Monday, April 16, 2012

Rapid versus systematic reviews

While systematic reviews remain the gold standard for synthesising evidence, they are typically costly and take months and months.  In a healthcare setting, both time and money are under heavy restraint - so what are the options?

I have been undertaking rapid reviews (in the form of clinical Q&As) for nearly 15 years e.g. ATTRACT.  Me and my various teams have answered well over 10,000 questions - the majority taking less than 4 hours.  So, there are clear difference between what we do and what a systematic review does. I have typically justified my outputs by not claiming to do a systematic review but to be transparent about what we do and also, the hope, that we would do better than an individual clinician.  In addition we have published all our answers on the web and many have been viewed over 5,000 times - most pass without comment.  I feel moderately reassured by this post-publication 'peer review'.  In fact, we have only had one major alert where we clearly made a serious error.  It was around the time of the Cox-2 issues and we relied on pre-crisis documentation!

But, it'd be complacent to think our methods are perfect.  So, I recently asked the EBHC mail-list for any literature on the subject (rapid versus systematic reviews) and the results are below, if you know of any others then please let me know.

1 comment:

Bianca Kramer (@MsPhelps) said...

Evidence based case reports (EBCRs):
Translating research evidence into action in daily practice.

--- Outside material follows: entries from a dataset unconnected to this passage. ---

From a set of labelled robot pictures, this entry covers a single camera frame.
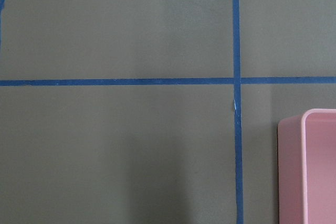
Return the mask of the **pink plastic bin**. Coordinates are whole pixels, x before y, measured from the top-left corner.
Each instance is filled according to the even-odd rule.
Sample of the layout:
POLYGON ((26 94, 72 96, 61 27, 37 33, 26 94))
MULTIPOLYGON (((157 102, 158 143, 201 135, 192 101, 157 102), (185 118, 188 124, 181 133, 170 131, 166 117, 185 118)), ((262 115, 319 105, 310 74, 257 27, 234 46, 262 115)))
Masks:
POLYGON ((278 124, 280 223, 335 223, 335 110, 278 124))

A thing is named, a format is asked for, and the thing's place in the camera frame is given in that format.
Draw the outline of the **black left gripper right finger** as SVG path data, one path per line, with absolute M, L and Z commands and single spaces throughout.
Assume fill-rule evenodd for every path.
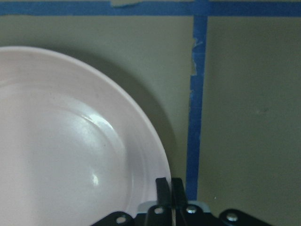
M 187 204 L 187 197 L 181 178 L 172 178 L 172 203 L 176 209 L 181 209 Z

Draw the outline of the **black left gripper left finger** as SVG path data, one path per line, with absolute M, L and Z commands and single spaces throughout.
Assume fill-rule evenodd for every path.
M 157 178 L 156 190 L 157 190 L 157 205 L 169 208 L 170 207 L 170 188 L 166 178 Z

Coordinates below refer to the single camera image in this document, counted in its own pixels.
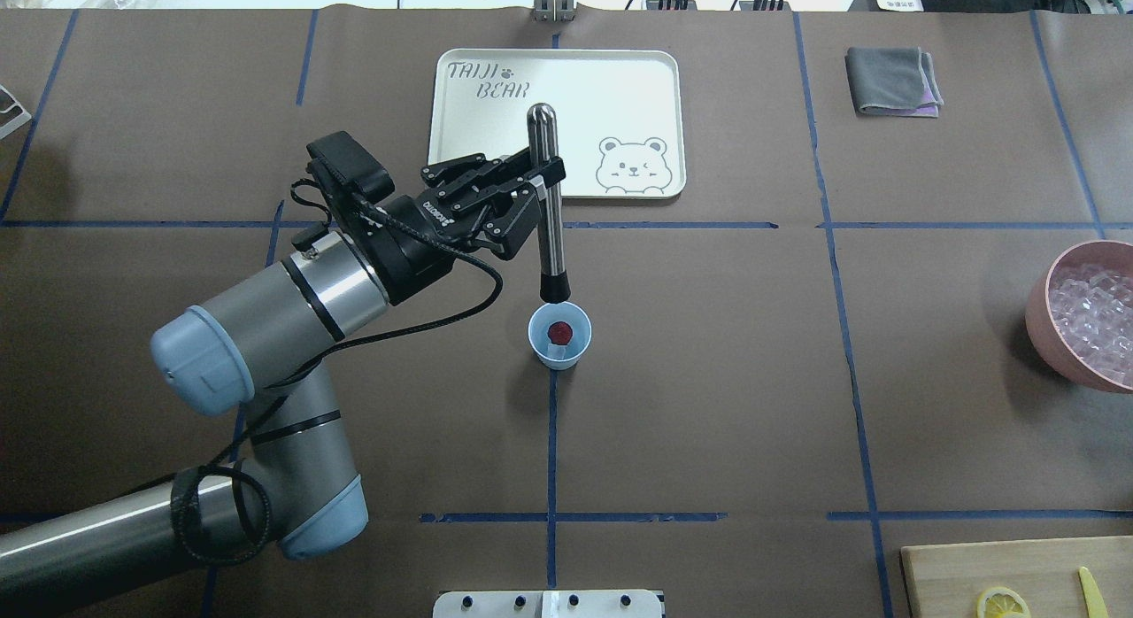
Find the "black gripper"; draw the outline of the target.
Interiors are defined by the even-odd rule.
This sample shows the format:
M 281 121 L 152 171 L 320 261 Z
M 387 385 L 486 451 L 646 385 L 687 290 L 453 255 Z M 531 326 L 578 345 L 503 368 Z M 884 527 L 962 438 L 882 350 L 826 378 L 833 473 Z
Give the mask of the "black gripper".
M 566 179 L 563 159 L 478 153 L 426 167 L 418 196 L 357 198 L 353 230 L 391 304 L 438 282 L 461 256 L 516 259 L 542 218 L 540 177 L 547 189 Z

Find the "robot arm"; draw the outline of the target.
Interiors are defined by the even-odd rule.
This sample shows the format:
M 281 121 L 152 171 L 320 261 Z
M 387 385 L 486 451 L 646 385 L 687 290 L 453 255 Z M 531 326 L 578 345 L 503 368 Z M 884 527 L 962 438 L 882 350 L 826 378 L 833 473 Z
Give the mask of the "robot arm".
M 308 147 L 303 185 L 320 191 L 322 222 L 259 274 L 159 328 L 150 352 L 167 384 L 206 415 L 242 408 L 252 456 L 231 450 L 80 513 L 3 536 L 3 615 L 65 613 L 195 568 L 246 562 L 275 543 L 287 558 L 333 551 L 368 520 L 323 361 L 364 342 L 358 331 L 448 276 L 455 260 L 501 276 L 477 249 L 514 259 L 540 235 L 540 296 L 553 276 L 551 201 L 563 159 L 523 149 L 421 167 L 425 191 L 394 195 L 384 166 L 344 132 Z

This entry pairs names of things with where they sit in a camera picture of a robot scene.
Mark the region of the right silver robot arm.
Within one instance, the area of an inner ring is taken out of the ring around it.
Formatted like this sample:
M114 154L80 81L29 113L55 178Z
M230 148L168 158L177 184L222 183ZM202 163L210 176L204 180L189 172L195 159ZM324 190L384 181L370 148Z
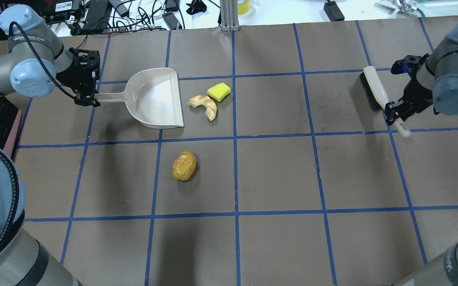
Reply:
M429 106L435 114L458 116L458 22L432 54L396 60L391 73L407 73L410 80L402 97L385 105L388 125L398 119L406 121Z

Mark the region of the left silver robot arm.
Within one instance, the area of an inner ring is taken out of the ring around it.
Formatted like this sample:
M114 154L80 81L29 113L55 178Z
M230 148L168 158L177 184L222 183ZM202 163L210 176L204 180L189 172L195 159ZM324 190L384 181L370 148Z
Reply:
M27 5L14 5L0 15L8 53L0 56L0 97L20 93L43 97L71 89L76 105L100 106L95 94L100 78L96 50L66 48L45 20Z

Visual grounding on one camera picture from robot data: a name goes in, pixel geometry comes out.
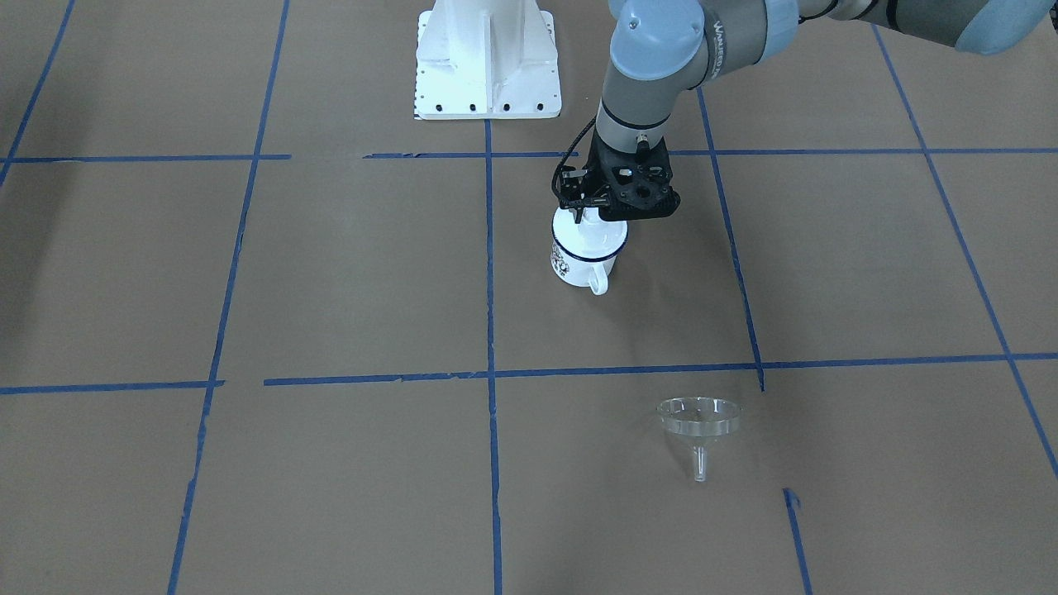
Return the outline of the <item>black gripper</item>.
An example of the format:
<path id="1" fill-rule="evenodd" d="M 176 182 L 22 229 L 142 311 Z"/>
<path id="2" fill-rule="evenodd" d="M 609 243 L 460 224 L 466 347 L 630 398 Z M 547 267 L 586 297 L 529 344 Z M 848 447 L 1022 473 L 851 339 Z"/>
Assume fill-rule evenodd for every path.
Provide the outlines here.
<path id="1" fill-rule="evenodd" d="M 664 218 L 681 203 L 671 179 L 665 140 L 638 159 L 637 155 L 614 150 L 594 132 L 587 166 L 558 167 L 555 195 L 560 208 L 597 208 L 598 215 L 608 221 Z"/>

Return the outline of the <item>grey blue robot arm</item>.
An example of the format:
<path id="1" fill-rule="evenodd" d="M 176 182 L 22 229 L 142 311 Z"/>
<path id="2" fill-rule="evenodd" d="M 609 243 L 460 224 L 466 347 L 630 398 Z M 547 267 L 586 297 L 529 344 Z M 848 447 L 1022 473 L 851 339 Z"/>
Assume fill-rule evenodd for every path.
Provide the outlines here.
<path id="1" fill-rule="evenodd" d="M 1055 11 L 1051 1 L 612 1 L 615 29 L 598 111 L 585 126 L 585 165 L 555 167 L 551 190 L 574 221 L 671 216 L 665 126 L 685 91 L 777 55 L 798 28 L 862 21 L 964 53 L 1019 44 Z"/>

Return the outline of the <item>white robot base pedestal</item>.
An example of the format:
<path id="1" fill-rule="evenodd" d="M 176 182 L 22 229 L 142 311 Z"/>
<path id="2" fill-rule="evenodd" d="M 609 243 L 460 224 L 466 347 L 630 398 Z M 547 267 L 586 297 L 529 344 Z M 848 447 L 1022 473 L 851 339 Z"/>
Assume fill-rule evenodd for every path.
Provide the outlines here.
<path id="1" fill-rule="evenodd" d="M 413 115 L 558 118 L 555 19 L 536 1 L 436 1 L 417 23 Z"/>

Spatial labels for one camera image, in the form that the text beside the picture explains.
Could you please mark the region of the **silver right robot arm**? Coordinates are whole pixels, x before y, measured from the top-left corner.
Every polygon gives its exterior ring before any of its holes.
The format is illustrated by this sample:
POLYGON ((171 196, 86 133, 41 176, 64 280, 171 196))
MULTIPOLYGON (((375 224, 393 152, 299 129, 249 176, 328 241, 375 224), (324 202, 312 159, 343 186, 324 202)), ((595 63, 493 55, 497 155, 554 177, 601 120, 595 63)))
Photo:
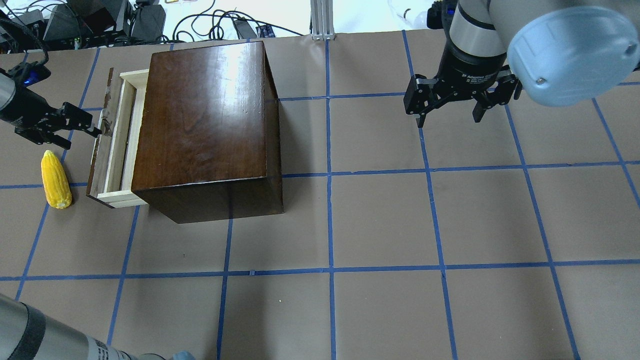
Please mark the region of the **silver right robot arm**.
POLYGON ((436 75, 412 75, 403 96, 419 128, 457 101, 475 101, 476 123, 521 92, 572 106, 639 70, 637 0, 436 0, 426 25, 446 43, 436 75))

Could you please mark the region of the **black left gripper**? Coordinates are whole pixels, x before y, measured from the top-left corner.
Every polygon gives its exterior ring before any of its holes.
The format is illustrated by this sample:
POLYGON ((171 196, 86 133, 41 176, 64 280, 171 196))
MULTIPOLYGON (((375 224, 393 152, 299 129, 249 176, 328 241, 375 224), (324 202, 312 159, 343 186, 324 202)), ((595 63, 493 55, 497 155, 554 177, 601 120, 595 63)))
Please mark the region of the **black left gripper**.
POLYGON ((70 102, 57 109, 42 96, 18 85, 2 85, 0 89, 0 117, 14 127, 14 132, 35 144, 52 144, 70 150, 72 142, 61 137, 57 130, 80 130, 96 138, 102 130, 93 123, 93 116, 70 102))

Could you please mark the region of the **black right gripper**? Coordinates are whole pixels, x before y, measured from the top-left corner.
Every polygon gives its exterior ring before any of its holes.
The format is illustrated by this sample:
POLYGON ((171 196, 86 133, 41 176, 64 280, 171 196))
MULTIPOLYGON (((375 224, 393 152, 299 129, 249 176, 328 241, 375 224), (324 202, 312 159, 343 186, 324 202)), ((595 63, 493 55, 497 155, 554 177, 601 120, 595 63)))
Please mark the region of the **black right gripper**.
POLYGON ((438 96, 468 92, 477 101, 472 116, 480 123, 487 110, 505 106, 510 100, 519 100, 523 84, 511 70, 501 70, 506 53, 482 57, 468 54, 451 39, 445 43, 435 78, 412 75, 403 96, 404 111, 414 116, 418 129, 425 125, 426 114, 434 109, 438 96), (493 91, 488 89, 496 82, 493 91))

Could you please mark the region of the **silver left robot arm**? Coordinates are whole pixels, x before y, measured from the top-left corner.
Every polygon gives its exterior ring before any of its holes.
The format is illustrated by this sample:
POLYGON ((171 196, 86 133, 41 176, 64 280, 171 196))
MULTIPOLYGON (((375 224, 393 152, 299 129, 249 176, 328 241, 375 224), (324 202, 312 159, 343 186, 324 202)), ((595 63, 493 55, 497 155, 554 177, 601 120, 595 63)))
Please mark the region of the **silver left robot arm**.
MULTIPOLYGON (((100 134, 86 111, 65 102, 51 107, 22 82, 2 78, 1 119, 27 139, 58 145, 66 150, 69 140, 57 130, 82 130, 92 137, 100 134)), ((1 358, 3 360, 133 360, 134 355, 72 328, 35 307, 1 296, 1 358)))

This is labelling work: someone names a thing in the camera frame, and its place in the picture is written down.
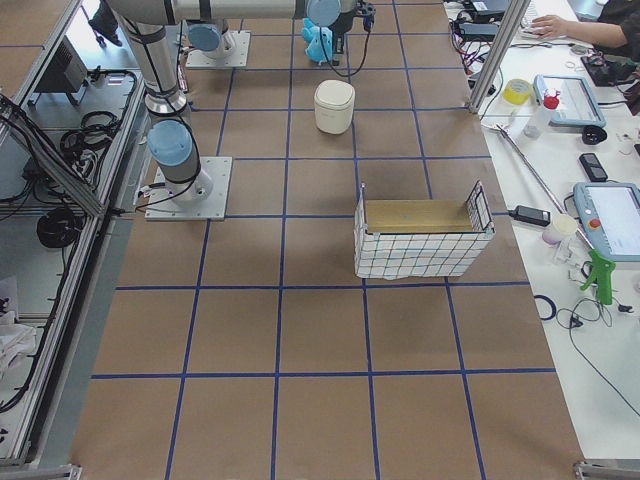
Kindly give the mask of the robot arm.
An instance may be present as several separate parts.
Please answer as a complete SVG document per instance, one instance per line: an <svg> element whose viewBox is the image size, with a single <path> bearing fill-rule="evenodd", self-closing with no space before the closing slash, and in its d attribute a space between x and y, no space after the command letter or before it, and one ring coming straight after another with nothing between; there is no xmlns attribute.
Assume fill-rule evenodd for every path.
<svg viewBox="0 0 640 480"><path fill-rule="evenodd" d="M226 19L217 19L209 23L190 21L187 26L187 36L191 46L201 51L205 56L221 59L233 53L235 40L229 34L229 25Z"/></svg>
<svg viewBox="0 0 640 480"><path fill-rule="evenodd" d="M229 181L212 166L229 167L227 157L202 157L189 123L188 101L180 89L176 61L170 56L166 27L191 22L209 28L196 42L202 51L217 51L227 37L221 32L228 19L309 19L341 36L361 14L361 1L110 1L141 69L145 105L151 118L148 149L164 176L166 195L147 206L160 215L197 219L224 213Z"/></svg>

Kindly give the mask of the person forearm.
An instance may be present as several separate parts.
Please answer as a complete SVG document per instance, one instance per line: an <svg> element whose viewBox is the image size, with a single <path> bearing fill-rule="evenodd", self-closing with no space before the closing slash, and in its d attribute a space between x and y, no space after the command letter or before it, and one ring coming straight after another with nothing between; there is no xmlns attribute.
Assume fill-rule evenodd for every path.
<svg viewBox="0 0 640 480"><path fill-rule="evenodd" d="M639 17L631 16L620 25L602 22L562 21L561 36L609 48L631 46L639 35Z"/></svg>

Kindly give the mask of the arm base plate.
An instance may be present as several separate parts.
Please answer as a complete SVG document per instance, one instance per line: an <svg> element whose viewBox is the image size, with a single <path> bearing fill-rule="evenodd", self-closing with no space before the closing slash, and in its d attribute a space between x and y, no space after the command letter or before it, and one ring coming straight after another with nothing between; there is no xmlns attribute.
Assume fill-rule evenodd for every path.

Rovers M and Van der Heijden G. Otolaryngol. Head Neck Surg 2010: 142:29-30
PMID 20096219
(not OA, but let me know if you'd like to see it)

also see this PhD Thesis (esp. Discussion):
http://igitur-archive.library.uu.nl/dissertations/2012-0209-200346/UUindex.html

At our university/medical school, 6th year medical students learn to write these EBCRs to answer clinical questions, and about 300 are produced yearly.